Eynulla Fatullayev is already serving an 8 and a half year prison sentence on charges of terrorism, defamation, incitement to racial hatred, and tax evasion -- all charges which the European Court of Human Rights acquitted him of earlier this year. The court further ruled that Mr. Fatullayev's 2007 trial violated his rights to free expression, that he had been unfairly tried and that there was "no justification for the imposition of a prison sentence."
As a signatory to the European Convention on Human Rights, Azerbaijan is bound to comply with the rulings of the European Court.
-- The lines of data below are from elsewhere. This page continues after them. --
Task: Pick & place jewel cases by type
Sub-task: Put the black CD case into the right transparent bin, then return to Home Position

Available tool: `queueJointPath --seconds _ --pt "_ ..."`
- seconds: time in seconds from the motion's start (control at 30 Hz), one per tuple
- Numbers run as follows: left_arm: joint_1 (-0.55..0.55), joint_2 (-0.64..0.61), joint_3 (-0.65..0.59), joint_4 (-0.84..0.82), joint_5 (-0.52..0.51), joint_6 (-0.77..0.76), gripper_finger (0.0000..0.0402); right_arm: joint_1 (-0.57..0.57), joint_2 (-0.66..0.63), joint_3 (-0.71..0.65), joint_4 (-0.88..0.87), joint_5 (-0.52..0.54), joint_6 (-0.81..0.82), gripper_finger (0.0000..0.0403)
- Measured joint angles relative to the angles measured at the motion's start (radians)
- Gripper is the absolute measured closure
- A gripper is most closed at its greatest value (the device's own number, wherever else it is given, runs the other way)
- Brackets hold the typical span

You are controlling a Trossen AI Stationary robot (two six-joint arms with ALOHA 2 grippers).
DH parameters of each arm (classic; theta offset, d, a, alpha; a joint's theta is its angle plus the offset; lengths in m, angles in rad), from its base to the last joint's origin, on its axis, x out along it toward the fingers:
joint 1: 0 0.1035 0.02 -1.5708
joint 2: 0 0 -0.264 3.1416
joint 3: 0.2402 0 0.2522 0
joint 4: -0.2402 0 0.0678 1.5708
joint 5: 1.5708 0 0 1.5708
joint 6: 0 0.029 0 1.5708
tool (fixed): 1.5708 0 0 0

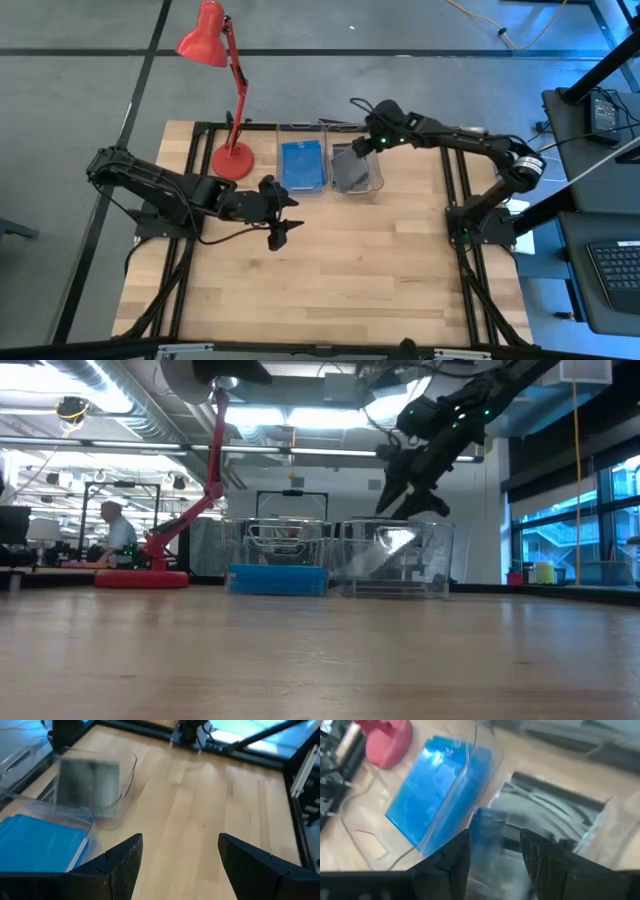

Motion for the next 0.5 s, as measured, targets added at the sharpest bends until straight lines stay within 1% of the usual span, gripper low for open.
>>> queueJointPath --seconds 0.13,0.2,0.27,0.37,0.43,0.5 --pt "0.000 -0.033 -0.001 0.071 0.002 0.021 0.0146 -0.024 -0.074 0.001 -0.026 0.007 -0.038 0.0231" --pt "0.004 -0.075 -0.002 0.084 0.009 0.052 0.0146 -0.026 -0.122 0.001 -0.060 0.030 -0.065 0.0231" --pt "0.022 -0.128 -0.034 0.152 0.017 0.076 0.0146 -0.014 -0.175 0.002 -0.090 0.056 -0.108 0.0231" --pt "0.065 -0.215 -0.146 0.342 0.067 0.095 0.0146 0.056 -0.259 0.002 -0.128 0.059 -0.168 0.0231" --pt "0.099 -0.265 -0.259 0.523 0.112 0.082 0.0146 0.134 -0.307 0.002 -0.138 0.057 -0.187 0.0231" --pt "0.131 -0.309 -0.384 0.671 0.124 0.065 0.0146 0.231 -0.348 0.001 -0.125 0.084 -0.212 0.0231"
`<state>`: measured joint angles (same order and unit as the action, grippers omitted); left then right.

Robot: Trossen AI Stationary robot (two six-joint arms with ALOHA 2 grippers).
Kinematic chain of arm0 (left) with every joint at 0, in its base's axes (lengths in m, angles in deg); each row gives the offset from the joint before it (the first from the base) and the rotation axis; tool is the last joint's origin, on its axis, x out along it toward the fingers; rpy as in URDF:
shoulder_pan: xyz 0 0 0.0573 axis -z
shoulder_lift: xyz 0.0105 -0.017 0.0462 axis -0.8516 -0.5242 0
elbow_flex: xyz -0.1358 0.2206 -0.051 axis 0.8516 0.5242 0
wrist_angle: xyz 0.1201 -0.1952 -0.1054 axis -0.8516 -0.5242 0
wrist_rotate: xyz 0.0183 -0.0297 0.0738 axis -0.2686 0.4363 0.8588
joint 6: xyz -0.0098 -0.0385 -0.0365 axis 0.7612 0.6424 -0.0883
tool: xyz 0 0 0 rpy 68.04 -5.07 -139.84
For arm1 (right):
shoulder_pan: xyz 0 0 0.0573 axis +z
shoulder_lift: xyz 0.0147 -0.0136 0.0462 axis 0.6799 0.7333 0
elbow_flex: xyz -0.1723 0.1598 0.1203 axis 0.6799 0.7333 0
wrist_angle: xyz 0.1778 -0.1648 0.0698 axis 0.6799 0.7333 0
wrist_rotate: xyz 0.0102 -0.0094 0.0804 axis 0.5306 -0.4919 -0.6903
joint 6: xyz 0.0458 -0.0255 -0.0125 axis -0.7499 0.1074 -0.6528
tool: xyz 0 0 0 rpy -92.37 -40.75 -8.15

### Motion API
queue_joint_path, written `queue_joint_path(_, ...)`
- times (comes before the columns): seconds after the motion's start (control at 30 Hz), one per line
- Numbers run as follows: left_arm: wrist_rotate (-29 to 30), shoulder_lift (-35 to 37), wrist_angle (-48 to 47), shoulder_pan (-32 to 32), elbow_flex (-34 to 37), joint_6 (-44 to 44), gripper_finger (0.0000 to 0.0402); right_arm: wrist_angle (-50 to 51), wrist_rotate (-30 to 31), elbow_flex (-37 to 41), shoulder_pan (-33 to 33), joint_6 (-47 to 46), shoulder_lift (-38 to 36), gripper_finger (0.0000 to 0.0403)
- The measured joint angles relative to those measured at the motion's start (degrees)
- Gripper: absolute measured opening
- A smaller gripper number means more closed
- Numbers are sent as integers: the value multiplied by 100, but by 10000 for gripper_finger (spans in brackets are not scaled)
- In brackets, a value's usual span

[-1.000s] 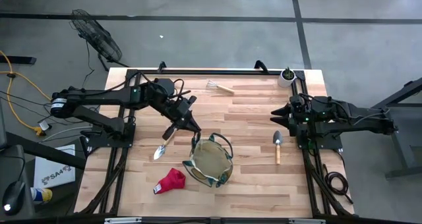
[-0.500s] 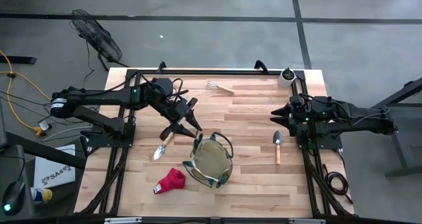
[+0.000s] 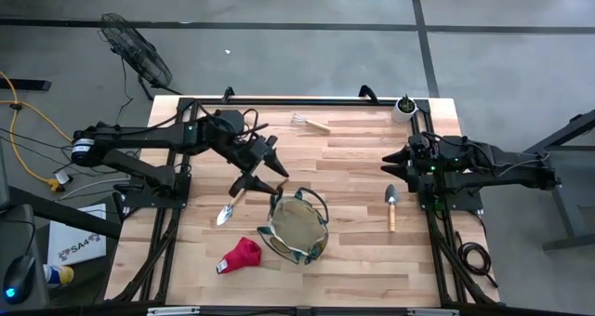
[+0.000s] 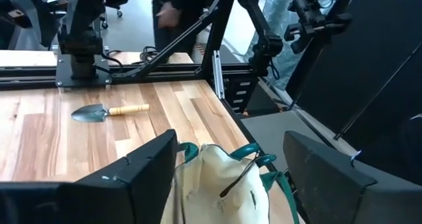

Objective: Pick & Place Garden tools in Gardening bag
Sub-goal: Put the green shear scissors into the light brown gardening bag

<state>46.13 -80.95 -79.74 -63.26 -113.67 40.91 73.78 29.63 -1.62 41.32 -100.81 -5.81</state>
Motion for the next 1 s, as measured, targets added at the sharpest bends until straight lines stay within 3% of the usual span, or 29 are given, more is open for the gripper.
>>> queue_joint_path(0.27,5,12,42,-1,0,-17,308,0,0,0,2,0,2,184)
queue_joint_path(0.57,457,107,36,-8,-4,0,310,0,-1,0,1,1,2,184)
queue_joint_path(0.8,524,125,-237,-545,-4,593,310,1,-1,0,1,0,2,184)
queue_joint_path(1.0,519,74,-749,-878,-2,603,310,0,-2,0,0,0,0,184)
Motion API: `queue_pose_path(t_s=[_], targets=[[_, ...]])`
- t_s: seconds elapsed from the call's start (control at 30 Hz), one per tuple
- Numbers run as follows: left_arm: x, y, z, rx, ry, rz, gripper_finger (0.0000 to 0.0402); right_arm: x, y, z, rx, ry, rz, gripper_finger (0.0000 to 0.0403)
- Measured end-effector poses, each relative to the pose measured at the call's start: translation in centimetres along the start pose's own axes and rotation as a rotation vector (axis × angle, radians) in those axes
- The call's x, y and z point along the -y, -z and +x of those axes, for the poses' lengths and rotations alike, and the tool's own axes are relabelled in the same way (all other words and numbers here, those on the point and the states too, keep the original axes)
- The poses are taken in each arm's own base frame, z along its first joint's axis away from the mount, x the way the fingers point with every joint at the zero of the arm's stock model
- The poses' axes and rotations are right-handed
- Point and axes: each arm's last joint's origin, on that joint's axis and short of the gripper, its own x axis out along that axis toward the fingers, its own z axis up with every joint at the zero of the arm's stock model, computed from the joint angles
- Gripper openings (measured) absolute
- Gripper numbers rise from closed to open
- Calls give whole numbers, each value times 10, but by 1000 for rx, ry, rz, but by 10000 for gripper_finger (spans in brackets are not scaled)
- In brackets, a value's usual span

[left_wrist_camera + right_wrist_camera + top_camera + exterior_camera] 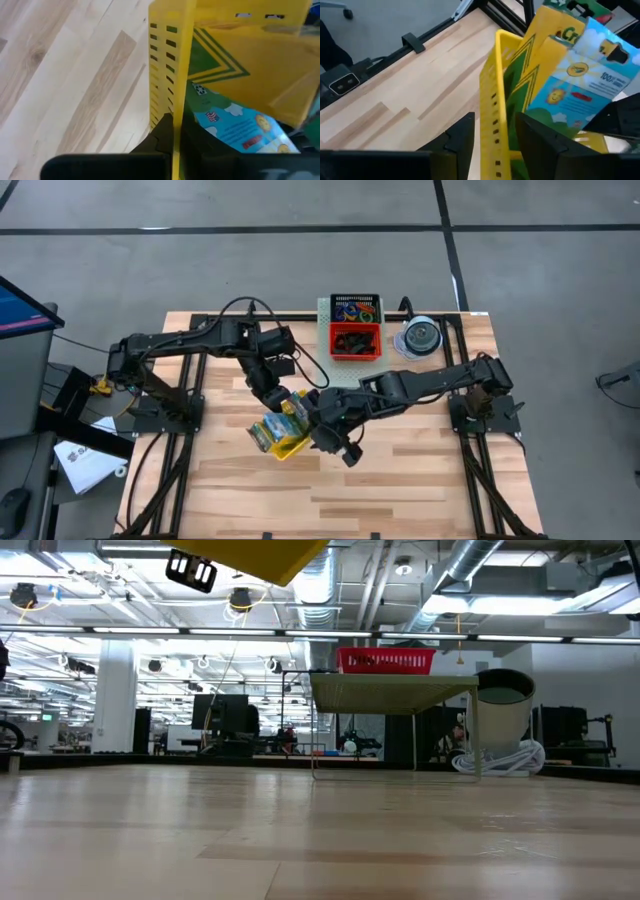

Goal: Pick & Place Office Desk Supplies
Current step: Put the yellow bin on the shelf

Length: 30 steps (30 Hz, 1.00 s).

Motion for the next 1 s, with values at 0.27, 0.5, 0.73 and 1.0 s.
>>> queue_pose_path(t_s=[0.27, 0.5, 0.73, 1.0], targets=[[2, -2, 0, 2, 35, -3, 2, 3, 2, 0, -13, 12, 7, 132], [4, -3, 0, 6, 64, 2, 2, 3, 3, 1, -29, 32, 6, 104], [4, -3, 0, 5, 70, 4, 3, -4, -1, 2, -27, 18, -6, 36], [5, -4, 0, 8, 72, 20, 10, -8, -3, 3, -56, 62, -24, 5]])
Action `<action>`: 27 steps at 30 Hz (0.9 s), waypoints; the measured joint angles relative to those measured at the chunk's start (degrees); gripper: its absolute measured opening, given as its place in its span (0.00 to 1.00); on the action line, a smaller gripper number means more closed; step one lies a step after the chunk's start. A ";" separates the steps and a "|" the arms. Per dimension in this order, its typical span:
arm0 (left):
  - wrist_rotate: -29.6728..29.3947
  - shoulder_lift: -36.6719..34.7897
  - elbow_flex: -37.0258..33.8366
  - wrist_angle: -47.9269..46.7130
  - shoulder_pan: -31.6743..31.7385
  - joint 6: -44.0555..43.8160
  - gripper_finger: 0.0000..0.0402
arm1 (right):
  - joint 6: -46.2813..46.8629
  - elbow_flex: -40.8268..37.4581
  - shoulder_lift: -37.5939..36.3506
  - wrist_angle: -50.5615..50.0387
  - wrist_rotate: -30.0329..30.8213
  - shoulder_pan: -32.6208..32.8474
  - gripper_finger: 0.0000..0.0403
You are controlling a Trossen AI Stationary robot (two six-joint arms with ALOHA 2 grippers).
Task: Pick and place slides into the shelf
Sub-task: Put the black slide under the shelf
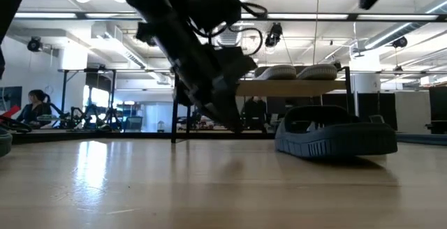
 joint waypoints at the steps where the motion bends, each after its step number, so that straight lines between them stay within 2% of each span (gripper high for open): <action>1: 0.01 -0.73 0.00 -0.90 -0.53 0.56 0.01 | -0.02 -0.17 0.22 1.20 -1.68 1.11 0.03; 3: 0.02 -2.65 -0.10 -3.57 -1.80 0.92 0.01 | 0.36 -0.91 1.11 5.09 -4.80 3.60 0.03; 7: 0.03 -7.41 -0.96 -5.99 -4.62 0.93 0.01 | 3.53 -4.75 3.66 19.32 -9.22 7.86 0.03; 11: 0.03 -14.23 -3.74 -5.87 -7.12 0.91 0.01 | 7.51 -8.29 9.17 32.91 -9.51 9.66 0.03; 14: -1.54 -19.63 -6.86 -7.47 -8.56 0.84 0.01 | 7.87 -8.59 13.98 39.34 -9.39 9.53 0.03; 20: -7.97 -30.07 -14.11 -15.33 -10.65 0.03 0.01 | 8.01 -4.67 21.21 40.50 -10.08 9.42 0.03; 27: -9.38 -39.06 -22.73 -15.98 -11.18 -5.61 0.01 | 8.65 -1.91 25.02 37.92 -10.67 8.47 0.03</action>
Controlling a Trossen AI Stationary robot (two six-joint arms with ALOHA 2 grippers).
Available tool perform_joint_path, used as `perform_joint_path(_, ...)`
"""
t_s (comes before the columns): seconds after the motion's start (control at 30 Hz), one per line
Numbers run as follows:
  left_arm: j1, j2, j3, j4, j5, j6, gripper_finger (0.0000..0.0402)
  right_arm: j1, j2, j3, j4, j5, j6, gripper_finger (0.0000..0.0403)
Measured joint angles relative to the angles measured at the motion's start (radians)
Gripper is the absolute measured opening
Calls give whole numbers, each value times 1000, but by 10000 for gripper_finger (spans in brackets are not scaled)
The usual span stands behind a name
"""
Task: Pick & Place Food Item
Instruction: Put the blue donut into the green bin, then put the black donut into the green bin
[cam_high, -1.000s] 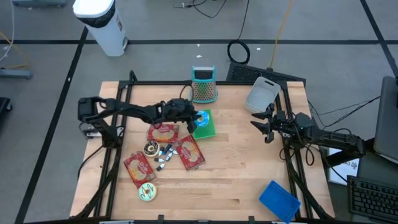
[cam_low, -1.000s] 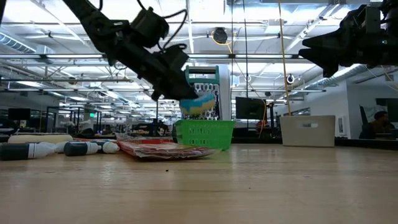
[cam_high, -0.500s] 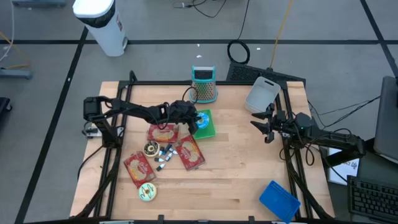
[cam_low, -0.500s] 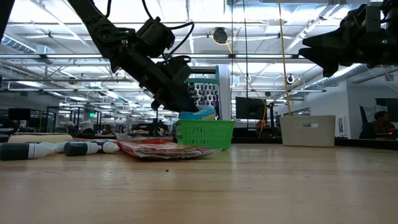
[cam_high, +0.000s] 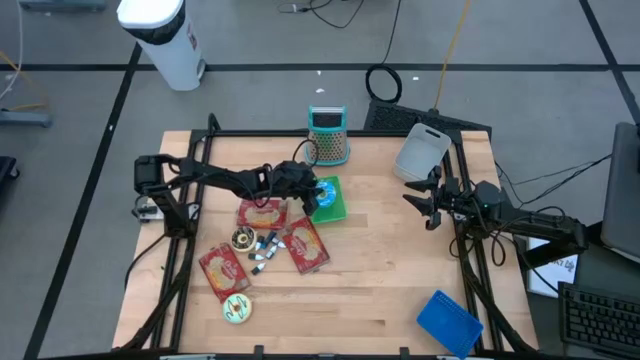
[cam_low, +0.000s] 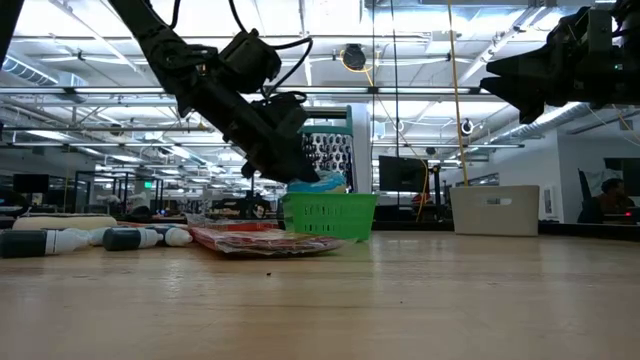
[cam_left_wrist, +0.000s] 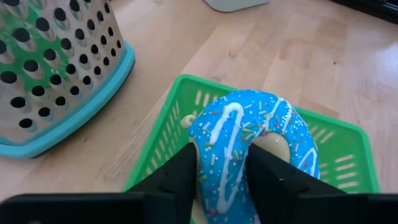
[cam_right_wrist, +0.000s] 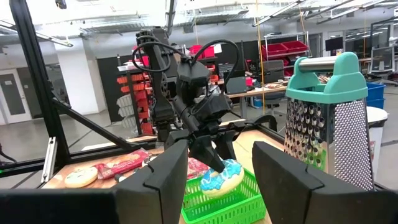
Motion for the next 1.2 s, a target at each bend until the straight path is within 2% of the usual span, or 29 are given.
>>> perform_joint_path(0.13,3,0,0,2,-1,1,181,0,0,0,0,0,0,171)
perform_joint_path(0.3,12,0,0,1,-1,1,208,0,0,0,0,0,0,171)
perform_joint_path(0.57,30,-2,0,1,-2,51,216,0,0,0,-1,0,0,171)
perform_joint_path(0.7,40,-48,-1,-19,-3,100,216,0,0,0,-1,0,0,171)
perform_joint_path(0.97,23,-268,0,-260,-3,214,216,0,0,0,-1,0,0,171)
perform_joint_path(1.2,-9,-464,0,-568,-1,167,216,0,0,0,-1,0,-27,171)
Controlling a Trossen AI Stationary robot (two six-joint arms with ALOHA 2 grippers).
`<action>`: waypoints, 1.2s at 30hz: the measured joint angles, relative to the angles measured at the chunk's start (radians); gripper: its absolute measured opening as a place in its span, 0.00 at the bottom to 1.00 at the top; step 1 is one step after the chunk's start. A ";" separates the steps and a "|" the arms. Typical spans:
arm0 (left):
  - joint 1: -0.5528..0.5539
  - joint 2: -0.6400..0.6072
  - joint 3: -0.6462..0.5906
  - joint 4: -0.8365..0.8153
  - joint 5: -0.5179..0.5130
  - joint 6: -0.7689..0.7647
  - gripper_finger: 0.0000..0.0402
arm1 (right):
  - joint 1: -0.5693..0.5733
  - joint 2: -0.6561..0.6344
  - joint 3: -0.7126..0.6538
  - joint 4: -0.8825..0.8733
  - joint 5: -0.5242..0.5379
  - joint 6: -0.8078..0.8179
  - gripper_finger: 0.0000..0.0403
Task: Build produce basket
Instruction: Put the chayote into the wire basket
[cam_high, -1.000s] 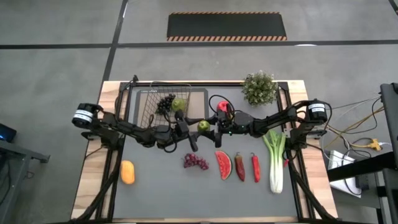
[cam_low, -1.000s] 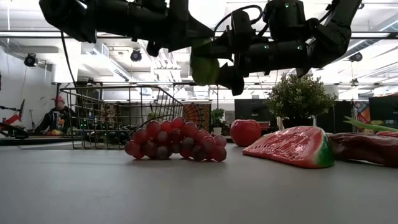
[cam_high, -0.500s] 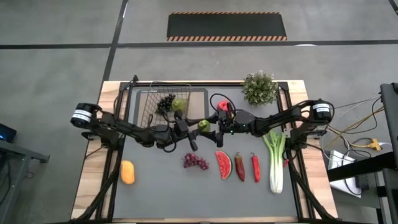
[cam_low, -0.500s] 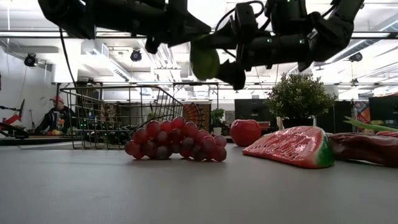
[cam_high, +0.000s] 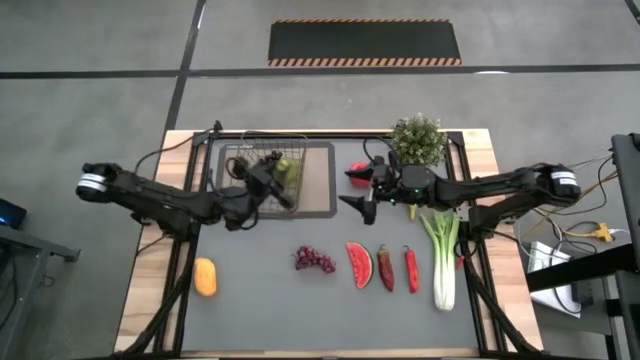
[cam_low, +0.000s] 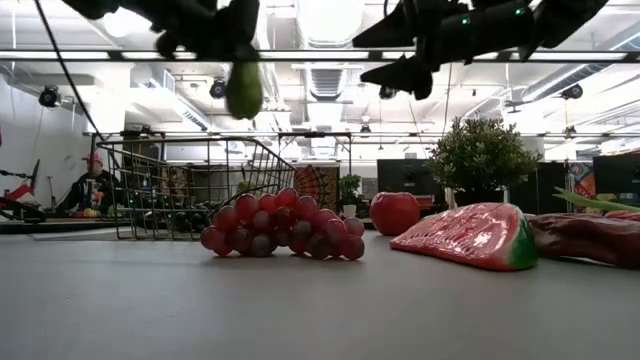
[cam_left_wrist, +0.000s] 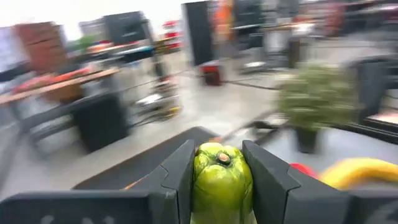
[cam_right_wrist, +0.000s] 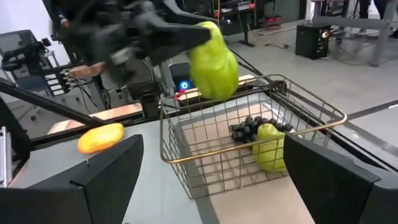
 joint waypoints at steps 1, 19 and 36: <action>0.009 -0.010 -0.014 -0.004 -0.022 -0.039 0.24 | 0.000 -0.013 -0.005 -0.011 0.001 -0.002 0.91; 0.124 0.190 -0.181 0.006 0.072 -0.521 0.24 | 0.000 0.005 -0.059 -0.018 0.001 0.076 0.91; 0.220 0.335 -0.110 0.017 0.181 -0.530 0.25 | 0.003 0.003 -0.059 -0.043 -0.001 0.111 0.91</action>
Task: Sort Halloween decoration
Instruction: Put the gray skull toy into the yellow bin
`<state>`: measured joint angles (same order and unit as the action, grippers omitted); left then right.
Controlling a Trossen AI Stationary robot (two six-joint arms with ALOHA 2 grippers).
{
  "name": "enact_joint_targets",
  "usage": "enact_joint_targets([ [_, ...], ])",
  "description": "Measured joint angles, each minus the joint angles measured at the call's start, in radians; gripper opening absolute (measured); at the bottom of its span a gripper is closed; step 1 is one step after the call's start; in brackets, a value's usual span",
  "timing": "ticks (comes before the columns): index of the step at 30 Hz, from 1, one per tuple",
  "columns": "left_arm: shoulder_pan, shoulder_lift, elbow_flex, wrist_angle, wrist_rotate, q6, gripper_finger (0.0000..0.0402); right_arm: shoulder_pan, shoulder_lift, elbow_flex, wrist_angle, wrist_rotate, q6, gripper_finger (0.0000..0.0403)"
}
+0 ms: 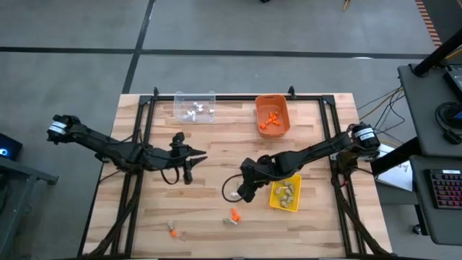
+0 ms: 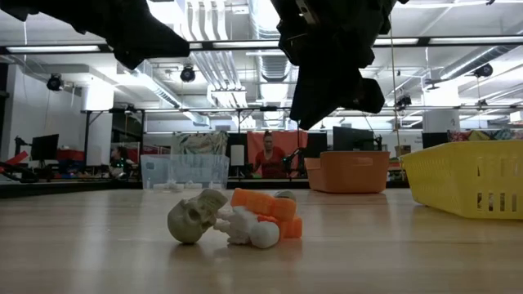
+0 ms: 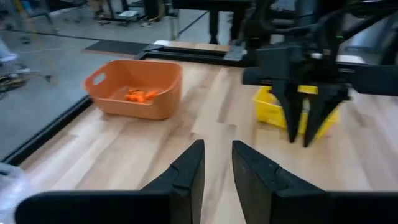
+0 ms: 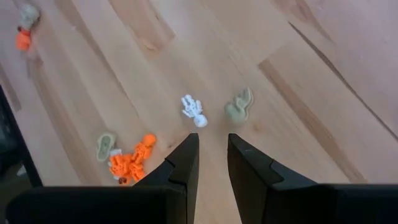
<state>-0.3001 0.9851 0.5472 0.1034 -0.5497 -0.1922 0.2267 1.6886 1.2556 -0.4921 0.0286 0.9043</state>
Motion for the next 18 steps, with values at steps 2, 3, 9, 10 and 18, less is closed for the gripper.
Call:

If it fails to comply, the Committee of Ministers of the Council of Europe can impose a range of penalties.
Thomas Hammarberg, the Council of Europe's Commissioner for Human Rights said that "anyone imprisoned because of views or opinions expressed, including Eynulla Fatullayev ... should be released immediately." Dunja Mijatovic, the OSCE Representative on Freedom of the Media, also has called for his release, and the United States has supported such calls, most recently in a July 7 statement issued by the Department of State.
The United States government urges all governments, including the Government of Azerbaijan, to fully respect press freedoms, including the right to investigate and freely publish via both traditional and new internet-based media. As U.S. Secretary of State Hillary Clinton noted in Baku during her recent visit, "when members of civil society are respected and allowed to work free of intimidation, democracies flourish and societies prosper."